A Better Way To Iterate LLMs
The InstructLab project represents a breakthrough for aligning pre-trained LLMs by putting the process into the hands of the open-source developer community. Models that are aligned under the InstructLab project will have the following differentiators:
- Improved performance
- Rapid iteration of models based on developer and community-based contributions
- Universal and standardized experience
Additionally, current training methods for LLMs require thousands of GPUs and months of training. InstructLab can add skills or knowledge to these models with a small number of GPUs, and retraining can be completed in less than a week. Initially, extra care must be used to screen community input for skills and knowledge because the process is new and largely untested. Establishing and maintaining high standards is critical for InstructLab’s long-term success.
With these caveats in mind, IBM’s goal is to release new versions of the InstructLab models weekly, similar to how open-source software is updated. These frequent releases will enhance base models through continuous improvement.

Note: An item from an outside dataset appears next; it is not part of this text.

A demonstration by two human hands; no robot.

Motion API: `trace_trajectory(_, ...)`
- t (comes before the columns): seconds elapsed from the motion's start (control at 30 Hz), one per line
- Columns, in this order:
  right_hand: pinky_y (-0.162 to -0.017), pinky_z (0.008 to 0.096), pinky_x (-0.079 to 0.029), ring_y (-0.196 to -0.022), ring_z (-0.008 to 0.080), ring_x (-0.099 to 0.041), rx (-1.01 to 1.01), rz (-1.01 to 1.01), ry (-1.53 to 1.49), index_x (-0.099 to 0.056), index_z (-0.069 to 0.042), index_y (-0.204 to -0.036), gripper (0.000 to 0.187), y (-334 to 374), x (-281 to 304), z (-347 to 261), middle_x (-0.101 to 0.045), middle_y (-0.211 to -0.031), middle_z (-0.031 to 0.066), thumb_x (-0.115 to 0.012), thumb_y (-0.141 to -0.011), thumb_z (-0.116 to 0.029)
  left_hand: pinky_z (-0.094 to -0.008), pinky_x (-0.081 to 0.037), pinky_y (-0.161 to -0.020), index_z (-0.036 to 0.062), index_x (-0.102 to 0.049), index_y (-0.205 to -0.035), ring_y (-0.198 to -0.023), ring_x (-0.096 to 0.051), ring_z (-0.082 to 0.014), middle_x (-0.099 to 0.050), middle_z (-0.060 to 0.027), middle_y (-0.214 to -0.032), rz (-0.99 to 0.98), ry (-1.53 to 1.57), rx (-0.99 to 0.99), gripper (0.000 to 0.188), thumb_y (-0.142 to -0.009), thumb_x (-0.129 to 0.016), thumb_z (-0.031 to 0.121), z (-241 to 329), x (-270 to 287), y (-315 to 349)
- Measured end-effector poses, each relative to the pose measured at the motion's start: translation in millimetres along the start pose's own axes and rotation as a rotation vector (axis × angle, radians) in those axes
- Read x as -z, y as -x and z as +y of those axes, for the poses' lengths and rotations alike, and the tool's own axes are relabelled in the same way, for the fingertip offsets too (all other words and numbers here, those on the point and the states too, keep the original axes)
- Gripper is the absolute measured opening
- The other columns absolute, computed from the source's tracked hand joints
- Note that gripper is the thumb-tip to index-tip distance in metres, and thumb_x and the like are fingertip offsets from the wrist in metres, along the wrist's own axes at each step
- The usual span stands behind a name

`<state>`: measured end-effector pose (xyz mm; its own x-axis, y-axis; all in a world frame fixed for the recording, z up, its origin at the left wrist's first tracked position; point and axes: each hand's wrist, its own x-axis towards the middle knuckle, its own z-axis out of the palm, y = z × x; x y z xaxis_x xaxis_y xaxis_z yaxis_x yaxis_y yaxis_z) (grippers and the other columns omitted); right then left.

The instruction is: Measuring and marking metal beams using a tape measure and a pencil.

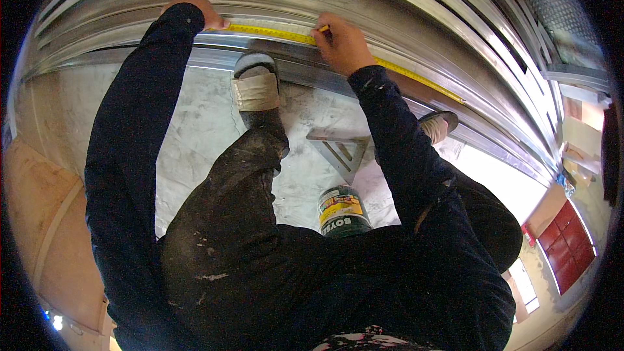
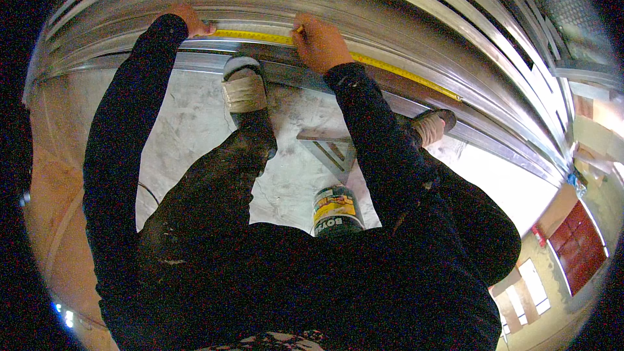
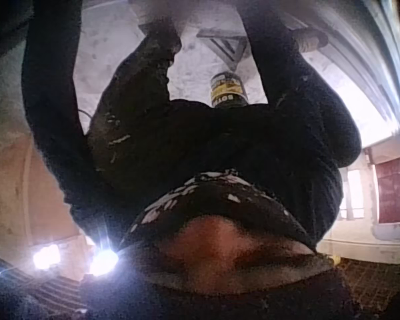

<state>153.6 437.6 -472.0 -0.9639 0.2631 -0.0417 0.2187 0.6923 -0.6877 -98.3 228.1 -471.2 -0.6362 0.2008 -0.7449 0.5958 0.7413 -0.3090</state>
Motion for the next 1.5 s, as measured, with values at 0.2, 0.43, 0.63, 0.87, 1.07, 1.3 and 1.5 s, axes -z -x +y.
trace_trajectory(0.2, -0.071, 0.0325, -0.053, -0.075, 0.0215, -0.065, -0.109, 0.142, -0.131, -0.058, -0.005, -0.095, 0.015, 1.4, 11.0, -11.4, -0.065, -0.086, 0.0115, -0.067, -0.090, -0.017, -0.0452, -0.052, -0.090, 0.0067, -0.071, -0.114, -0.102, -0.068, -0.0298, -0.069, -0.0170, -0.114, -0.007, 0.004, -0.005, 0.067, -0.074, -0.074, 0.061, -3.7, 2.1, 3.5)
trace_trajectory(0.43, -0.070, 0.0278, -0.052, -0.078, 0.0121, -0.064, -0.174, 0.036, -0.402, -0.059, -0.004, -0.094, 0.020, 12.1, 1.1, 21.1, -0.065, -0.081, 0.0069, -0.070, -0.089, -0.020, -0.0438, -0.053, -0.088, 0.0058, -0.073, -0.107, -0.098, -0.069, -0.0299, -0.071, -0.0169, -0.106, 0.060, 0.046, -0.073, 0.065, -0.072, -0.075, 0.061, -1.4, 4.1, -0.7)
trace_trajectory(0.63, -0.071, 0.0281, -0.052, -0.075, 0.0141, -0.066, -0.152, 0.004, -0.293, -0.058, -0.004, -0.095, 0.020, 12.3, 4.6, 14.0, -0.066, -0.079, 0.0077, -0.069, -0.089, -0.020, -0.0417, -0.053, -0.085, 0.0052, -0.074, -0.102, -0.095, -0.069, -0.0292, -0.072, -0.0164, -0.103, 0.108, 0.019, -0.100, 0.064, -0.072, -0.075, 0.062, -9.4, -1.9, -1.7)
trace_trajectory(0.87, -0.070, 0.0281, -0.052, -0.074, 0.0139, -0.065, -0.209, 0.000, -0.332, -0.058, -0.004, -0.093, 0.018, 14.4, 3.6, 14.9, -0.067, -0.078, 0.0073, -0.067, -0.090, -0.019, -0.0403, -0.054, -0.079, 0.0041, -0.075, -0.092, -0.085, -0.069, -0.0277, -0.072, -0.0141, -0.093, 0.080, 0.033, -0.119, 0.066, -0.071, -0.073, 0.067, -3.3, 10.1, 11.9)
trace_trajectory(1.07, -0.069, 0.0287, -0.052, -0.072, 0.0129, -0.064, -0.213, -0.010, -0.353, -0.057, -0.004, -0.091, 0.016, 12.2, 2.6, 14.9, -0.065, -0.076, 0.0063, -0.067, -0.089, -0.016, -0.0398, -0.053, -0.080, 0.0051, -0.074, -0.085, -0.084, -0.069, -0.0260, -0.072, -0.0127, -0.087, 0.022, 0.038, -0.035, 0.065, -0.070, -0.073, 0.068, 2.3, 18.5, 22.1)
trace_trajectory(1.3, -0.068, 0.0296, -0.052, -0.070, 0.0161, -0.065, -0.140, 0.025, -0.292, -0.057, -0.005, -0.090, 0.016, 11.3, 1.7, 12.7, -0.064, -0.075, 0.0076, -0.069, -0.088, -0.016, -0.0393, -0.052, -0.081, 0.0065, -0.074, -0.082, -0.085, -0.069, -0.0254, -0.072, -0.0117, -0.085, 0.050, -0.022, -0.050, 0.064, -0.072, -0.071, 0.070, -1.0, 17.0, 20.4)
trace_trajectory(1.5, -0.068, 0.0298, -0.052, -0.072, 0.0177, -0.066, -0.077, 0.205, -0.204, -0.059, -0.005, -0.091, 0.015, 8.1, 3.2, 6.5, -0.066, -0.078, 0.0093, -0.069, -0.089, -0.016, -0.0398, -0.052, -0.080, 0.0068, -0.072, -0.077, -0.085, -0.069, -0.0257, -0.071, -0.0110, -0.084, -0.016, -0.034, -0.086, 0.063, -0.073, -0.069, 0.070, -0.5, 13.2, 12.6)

IBM worked closely with its Red Hat unit to develop and deliver its RHEL AI offering, which is built using IBM’s licensed Granite models that utilize InstructLab. IBM will rely on Red Hat to continue to build open-source communities for its RHEL AL offering.
Overall, I believe that InstructLAB brings a unique set of advantages to developer- and community-driven, open-source LLM development. InstructLab will make future methods for LLM development far more accessible and will allow models to evolve faster and solve a broader range of problems, which benefits everyone in the AI ecosystem.